記念写真に納まる日本航空の(左から)大西賢社長、次期社長の植木義晴専務執行役員、稲盛和夫会長=17日午後、東京都品川区【拡大】
さらに京セラで実践してきた「アメーバ経営」と呼ばれる部門別管理制度を導入。幹部だけでなく、パイロットや客室乗務員らにも採算意識を植え付け、就任当初、「親方日の丸」と嘆いた経営体質の改革に取り組んできた。
東日本大震災の影響も、航空機の小型化などで座席供給数を3割程度減らす一方、被災地への臨時便を飛ばすなど、「これまでになかった臨機応変」(関係者)で乗り切った。
この結果、23年9月中間決算の営業利益は過去最高レベルの1061億円を達成し、ライバルの全日本空輸に約2倍の差を付けた。
ただ、先行きへの課題は山積している。
日本への就航が相次ぐLCCとの競争激化は必至だ。日航も自ら合弁でLCCを立ち上げたが、「本体との顧客の食い合いに加え、値下げ合戦に巻き込まれる」(アナリスト)との懸念は強い。
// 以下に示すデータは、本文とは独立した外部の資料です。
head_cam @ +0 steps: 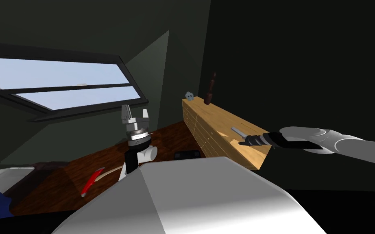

これまでも再建を阻んできた外部環境も厳しさを増している。欧州危機の影響で世界経済の減速が強まれば、ドル箱のビジネス客の需要減退を招く。イランの核開発問題による中東情勢の緊迫化で原油価格が上昇し、燃料費増大が経営を圧迫しかねない。
植木氏は「ようやく薄日が垣間見られる状況」と、気を引き締めた。ただ、パイロットを引退した2年前から執行役員として経営に携わり始めたばかりで、その手腕は未知数だ。